Crostini announced the closure of its 15 branches citywide on Wednesday, with owner Wong Kwong-fai blaming the end of a government rent-deferral scheme.

Under the arrangement launched in May to keep businesses afloat amid the pandemic-hit economy, landlords were forbidden from terminating tenancies, cutting services or taking legal action against tenants in vulnerable sectors for failing to pay rent on time.

Wong Kwong-fai said landlords had started to chase him for payments after the end of the three-month scheme in July, and he had chalked up HK$80 million in loans to cover staff salaries.

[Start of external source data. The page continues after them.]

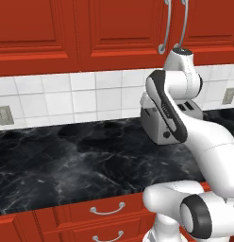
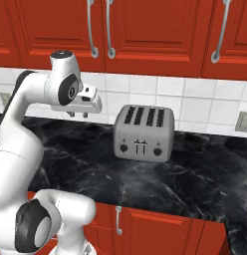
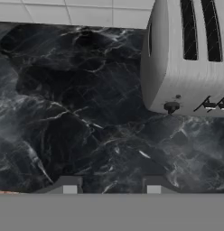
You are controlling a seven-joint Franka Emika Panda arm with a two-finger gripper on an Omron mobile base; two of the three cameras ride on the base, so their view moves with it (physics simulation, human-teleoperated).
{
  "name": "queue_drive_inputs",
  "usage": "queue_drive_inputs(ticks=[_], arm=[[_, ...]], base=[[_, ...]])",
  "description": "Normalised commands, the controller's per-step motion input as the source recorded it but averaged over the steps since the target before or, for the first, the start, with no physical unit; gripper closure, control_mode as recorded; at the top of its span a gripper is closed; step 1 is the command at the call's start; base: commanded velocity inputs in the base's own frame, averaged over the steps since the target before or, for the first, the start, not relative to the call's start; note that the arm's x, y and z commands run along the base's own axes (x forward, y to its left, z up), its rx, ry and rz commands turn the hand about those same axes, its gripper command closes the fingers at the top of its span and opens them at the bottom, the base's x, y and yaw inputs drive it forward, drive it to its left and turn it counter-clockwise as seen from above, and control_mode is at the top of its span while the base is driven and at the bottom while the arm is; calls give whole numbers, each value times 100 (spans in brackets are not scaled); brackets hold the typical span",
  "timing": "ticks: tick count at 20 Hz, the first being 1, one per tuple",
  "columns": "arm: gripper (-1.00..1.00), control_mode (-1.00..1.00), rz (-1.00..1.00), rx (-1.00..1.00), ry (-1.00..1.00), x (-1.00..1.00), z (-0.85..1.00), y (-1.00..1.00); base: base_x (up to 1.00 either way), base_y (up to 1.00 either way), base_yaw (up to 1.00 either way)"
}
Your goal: Open the cabinet, pick the kettle from the cabinet, and place it in the sink.
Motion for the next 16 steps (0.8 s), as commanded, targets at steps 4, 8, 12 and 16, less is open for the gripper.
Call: queue_drive_inputs(ticks=[4, 8, 12, 16], arm=[[-100, -100, 0, 0, -4, -7, 0, 0], [-100, -100, 0, 0, -19, -13, 4, 0], [-100, -100, -2, 0, -21, -12, 19, 0], [-100, -100, -9, 0, -12, -9, 30, -3]], base=[[0, 0, 0], [0, 0, 0], [0, 0, 0], [0, 0, 0]])
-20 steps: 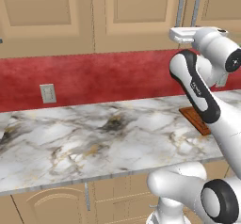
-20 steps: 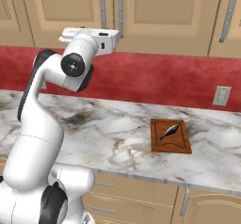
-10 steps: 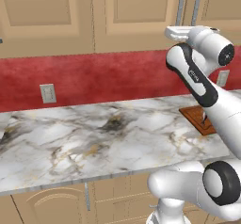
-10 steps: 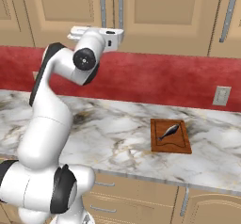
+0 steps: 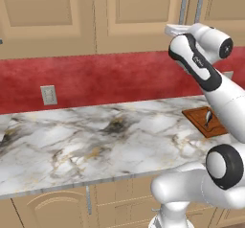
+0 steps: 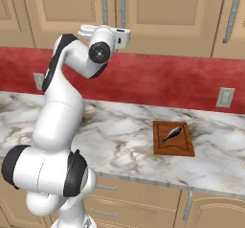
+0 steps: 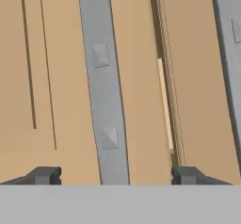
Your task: Open the cabinet, retrieve the rolling pin, and place it next to the meat on the cutting board to prepare for tenderizing.
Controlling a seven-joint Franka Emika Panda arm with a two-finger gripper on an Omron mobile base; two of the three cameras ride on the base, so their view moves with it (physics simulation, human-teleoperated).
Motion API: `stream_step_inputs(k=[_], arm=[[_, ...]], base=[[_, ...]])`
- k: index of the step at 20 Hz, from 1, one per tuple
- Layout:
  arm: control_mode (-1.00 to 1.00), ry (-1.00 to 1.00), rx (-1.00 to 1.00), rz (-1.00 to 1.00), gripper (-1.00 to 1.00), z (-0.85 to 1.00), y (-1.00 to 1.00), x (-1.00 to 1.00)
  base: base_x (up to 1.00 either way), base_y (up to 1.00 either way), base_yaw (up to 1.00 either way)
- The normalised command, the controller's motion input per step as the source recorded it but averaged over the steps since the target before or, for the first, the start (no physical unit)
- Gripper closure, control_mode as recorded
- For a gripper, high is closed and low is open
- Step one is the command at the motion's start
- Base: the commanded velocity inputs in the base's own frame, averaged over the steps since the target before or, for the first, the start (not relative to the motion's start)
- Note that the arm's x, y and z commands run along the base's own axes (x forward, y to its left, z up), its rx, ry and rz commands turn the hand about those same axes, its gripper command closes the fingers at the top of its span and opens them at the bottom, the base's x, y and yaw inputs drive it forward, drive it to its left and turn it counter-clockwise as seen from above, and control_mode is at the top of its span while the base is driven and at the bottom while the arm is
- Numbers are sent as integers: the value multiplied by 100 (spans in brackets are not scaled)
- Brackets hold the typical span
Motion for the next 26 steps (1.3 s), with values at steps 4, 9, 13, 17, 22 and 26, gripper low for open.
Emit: stream_step_inputs(k=[4,9,13,17,22,26], arm=[[-100,7,0,5,100,-11,-1,48],[-100,2,0,3,100,-2,0,16],[-100,0,0,0,100,0,1,0],[-100,0,0,0,100,0,14,5],[-100,-3,0,0,100,0,8,0],[-100,-2,0,0,100,0,9,0]], base=[[0,0,0],[0,0,0],[0,0,0],[0,0,0],[0,0,0],[0,0,0]])
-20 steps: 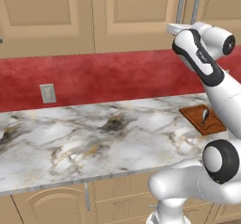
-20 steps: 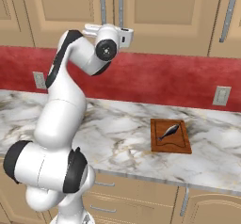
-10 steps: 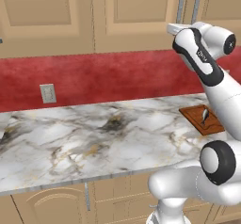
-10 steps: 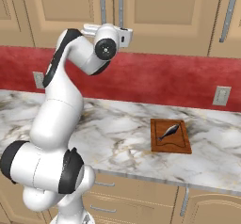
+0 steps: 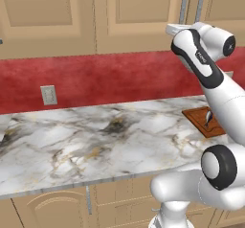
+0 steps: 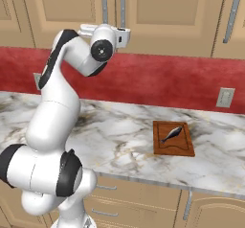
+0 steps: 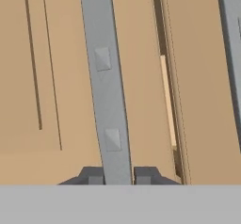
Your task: Open the cabinet, retrieve the rolling pin, and place it next to the meat on the cutting board to prepare for tenderizing.
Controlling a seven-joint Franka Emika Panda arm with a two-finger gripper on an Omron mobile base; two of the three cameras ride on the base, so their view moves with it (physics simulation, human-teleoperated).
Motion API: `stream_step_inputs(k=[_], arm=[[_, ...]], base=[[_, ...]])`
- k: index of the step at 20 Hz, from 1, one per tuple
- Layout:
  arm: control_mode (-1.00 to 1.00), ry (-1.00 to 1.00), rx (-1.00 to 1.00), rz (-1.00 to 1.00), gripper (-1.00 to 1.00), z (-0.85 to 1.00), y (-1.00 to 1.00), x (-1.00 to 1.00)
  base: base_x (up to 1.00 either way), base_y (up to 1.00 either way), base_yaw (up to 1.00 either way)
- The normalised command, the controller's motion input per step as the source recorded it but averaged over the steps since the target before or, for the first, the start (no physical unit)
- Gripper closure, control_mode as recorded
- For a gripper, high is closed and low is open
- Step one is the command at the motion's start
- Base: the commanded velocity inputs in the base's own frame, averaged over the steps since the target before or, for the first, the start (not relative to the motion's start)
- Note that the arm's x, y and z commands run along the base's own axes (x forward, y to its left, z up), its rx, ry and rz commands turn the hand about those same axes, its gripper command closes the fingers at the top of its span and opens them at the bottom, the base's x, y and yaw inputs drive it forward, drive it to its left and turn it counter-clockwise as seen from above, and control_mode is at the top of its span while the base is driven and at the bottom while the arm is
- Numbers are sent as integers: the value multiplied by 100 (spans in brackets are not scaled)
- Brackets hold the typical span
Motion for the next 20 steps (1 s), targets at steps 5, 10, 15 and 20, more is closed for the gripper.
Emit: stream_step_inputs(k=[5,10,15,20], arm=[[-100,0,0,0,100,0,2,0],[-100,0,0,0,100,0,1,0],[-100,-3,-3,0,100,0,18,-23],[-100,0,-1,0,100,0,37,-42]], base=[[0,0,0],[0,0,0],[0,0,0],[0,0,0]])
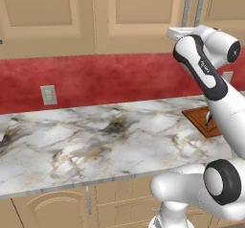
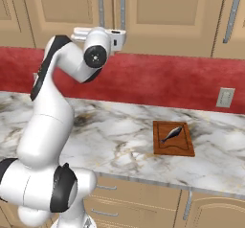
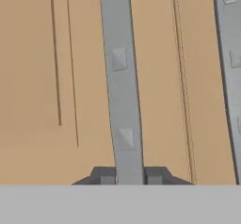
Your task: Open the cabinet, retrieve the rolling pin, and place it next to the meat on the cutting board to prepare for tenderizing.
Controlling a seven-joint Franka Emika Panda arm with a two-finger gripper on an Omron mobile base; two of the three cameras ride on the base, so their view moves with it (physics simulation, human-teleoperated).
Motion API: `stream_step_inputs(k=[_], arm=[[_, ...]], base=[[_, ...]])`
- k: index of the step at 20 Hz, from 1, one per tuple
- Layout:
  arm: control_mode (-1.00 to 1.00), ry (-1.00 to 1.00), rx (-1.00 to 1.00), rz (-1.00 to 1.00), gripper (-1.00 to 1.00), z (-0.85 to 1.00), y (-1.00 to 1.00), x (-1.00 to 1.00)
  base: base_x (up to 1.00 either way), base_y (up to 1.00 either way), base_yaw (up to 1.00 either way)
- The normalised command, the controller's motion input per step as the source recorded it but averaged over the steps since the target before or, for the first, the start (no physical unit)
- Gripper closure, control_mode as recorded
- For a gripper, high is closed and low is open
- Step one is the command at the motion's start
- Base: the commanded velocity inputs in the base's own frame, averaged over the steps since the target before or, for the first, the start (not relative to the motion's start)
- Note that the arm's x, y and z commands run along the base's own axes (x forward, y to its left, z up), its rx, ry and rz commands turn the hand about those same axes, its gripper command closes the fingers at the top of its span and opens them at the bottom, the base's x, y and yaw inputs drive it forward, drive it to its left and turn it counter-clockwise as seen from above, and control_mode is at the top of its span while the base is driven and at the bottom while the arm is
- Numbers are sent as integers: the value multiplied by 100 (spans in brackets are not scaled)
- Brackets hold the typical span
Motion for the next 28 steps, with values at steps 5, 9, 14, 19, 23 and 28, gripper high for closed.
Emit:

Simon Wong Ka-wo, president of the Hong Kong Federation of Restaurants and Related Trades, said on Thursday that businesses were in a precarious position after the end of the deferral scheme and the extension of Covid-19 social-distancing rules for dining establishments.

He noted that some 8,000 or up to 60 per cent of restaurants citywide were under pressure from landlords to settle rent, with up to 3,000 still negotiating payment terms.

Separately, Annie Tse Yau On-yee, chairwoman of the Hong Kong Retail Management Association, told another radio programme on Friday that an estimated 30 to 40 per cent of retail businesses had made use of the scheme, with most being small and medium-sized enterprises.

“Even the food and beverage industry is estimating several thousand businesses will close down ... If you need retail businesses to pay back all their rent at once and the landlord is not assisting them or is understanding, I believe the wave of closures will be quite worrying,” she said.

Consumer Council chief Wong said if Crostini customers wanted their money back, they would need to have kept the purchase receipts of the vouchers and recall their mode of transaction.

Those with a receipt and who had paid using a credit card could get their money back under the refund mechanism from the issuing company, but this will depend on respective bank policies.

But customers who paid through credit card instalments will not benefit from this arrangement as they had borrowed the money from banks, according to Wong.

She noted other customers could apply as debtors once a liquidator for the company was appointed, which could allow for some refunds.